Professor Charles Ogletree plays a similar role in Obama's life. In 1989, Ogletree taught a non-credit Saturday course to give first-year students a basic set of skills in law school.
Ogletree remembers the student who always arrived on time, sat in the front row, and was professorial almost to a fault. After answering the question, Obama would say, "But Al, who talked earlier, had a very good point when he said X. And Sarah, I think she really captured it when she said Y. And if you think about Latoya, her analysis was ..." at which point Ogletree would interject, "Barack, I'm teaching this class, not you!"
That might sound like the arrogance Obama is sometimes accused of, but to Ogletree it sounded like this student was trying to bring everyone into the conversation.
The review editors were a partisan, contentious group. Classmate Brad Berenson remembers the guy from Hawaii who floated above the fray. "One of the enduring images I have of him is of a guy in jeans and a leather jacket, Jimmy Dean style, standing out in front of Gannett House smoking a cigarette."

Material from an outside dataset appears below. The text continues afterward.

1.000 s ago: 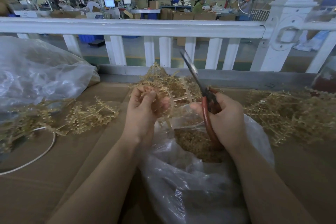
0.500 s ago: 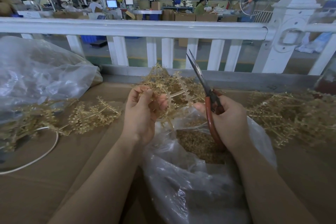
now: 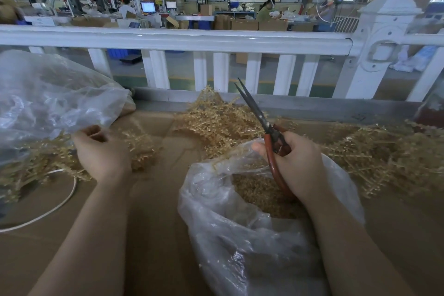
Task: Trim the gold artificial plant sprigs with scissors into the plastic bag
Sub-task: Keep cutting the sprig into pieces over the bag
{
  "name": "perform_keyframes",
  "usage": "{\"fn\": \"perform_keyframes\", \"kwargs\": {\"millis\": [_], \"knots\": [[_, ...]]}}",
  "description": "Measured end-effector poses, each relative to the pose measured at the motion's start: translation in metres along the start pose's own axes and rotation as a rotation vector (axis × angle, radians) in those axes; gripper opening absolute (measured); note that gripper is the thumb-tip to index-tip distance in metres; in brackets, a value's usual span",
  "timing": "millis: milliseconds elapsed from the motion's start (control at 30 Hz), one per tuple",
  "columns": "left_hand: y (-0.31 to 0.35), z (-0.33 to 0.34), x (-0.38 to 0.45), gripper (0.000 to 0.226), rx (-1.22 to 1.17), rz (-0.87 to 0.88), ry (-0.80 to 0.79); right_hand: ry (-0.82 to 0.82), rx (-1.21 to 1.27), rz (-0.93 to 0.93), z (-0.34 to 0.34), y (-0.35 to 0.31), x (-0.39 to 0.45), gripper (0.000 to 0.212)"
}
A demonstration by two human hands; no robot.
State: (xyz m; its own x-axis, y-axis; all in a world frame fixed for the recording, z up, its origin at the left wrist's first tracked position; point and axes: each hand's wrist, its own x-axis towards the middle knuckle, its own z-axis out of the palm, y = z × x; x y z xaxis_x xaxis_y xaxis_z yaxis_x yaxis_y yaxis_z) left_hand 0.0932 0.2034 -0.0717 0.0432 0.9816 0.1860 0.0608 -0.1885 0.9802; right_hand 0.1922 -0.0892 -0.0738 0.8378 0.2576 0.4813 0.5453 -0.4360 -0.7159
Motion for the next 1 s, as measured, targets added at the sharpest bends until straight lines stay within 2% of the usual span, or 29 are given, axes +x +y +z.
{"fn": "perform_keyframes", "kwargs": {"millis": [133, 200, 233, 300, 400, 467, 567, 667, 800, 900, 967, 1000], "knots": [[-0.006, 0.000, 0.002, 0.028, 0.280, -0.036, 0.076, -0.077, -0.054, 0.044, 0.000, 0.005, 0.001, 0.070], [-0.003, 0.001, -0.002, 0.039, 0.410, -0.011, 0.132, -0.110, -0.118, 0.044, 0.001, 0.006, 0.002, 0.066], [0.001, 0.001, -0.006, 0.044, 0.439, 0.058, 0.166, -0.120, -0.142, 0.041, 0.001, 0.006, 0.003, 0.063], [0.008, 0.003, -0.017, 0.044, 0.445, 0.314, 0.149, -0.139, -0.176, 0.038, 0.000, 0.007, 0.004, 0.058], [0.018, 0.013, -0.044, 0.014, 0.424, 0.765, -0.155, -0.146, -0.216, 0.034, 0.000, 0.007, 0.004, 0.054], [0.022, 0.020, -0.065, 0.004, 0.396, 0.876, -0.437, -0.161, -0.269, 0.025, 0.000, 0.006, 0.004, 0.058], [0.018, 0.028, -0.086, 0.010, 0.496, 0.823, -0.715, -0.194, -0.314, 0.028, 0.000, 0.005, 0.005, 0.058], [0.014, 0.032, -0.087, 0.022, 0.705, 0.722, -0.815, -0.203, -0.325, 0.017, -0.001, 0.004, 0.006, 0.047], [0.011, 0.031, -0.084, 0.015, 0.744, 0.730, -0.813, -0.206, -0.364, 0.009, 0.001, 0.003, 0.006, 0.046], [0.007, 0.030, -0.086, 0.023, 0.729, 0.773, -0.734, -0.212, -0.395, 0.017, 0.001, 0.002, 0.006, 0.040], [0.008, 0.028, -0.086, 0.026, 0.611, 0.758, -0.634, -0.214, -0.381, 0.019, 0.001, 0.002, 0.006, 0.039], [0.010, 0.028, -0.085, 0.025, 0.493, 0.689, -0.603, -0.212, -0.370, 0.020, 0.000, 0.002, 0.006, 0.038]]}}
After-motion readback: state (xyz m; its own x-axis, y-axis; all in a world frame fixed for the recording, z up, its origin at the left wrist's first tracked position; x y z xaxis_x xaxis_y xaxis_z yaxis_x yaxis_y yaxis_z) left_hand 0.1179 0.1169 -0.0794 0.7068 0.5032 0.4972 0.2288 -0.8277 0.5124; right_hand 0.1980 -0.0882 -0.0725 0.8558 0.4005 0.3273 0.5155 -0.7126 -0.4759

Berenson was one of the conservatives, and in a long, contentious election, his group ultimately supported Obama's candidacy.
"They did that in part because they had a sense that he was more open-minded and would listen to the conservatives, and would value and accept their contributions in a way that some of the other candidates would not," says Berenson, who worked in the George W. Bush White House and is now a member of Romney's justice advisory committee.
Mack, Obama's classmate, remembers walking back from Harvard Square getting a bite to eat with his friend. "Everyone knew he could clerk for the Supreme Court, get a high-paying law firm job, at least make a lot of money for a couple of years before he went off and did something else," Mack says. "And he said that he had decided that he wasn't going to clerk, and he wanted to go back to Chicago and just get started in the work that he wanted to do with his life."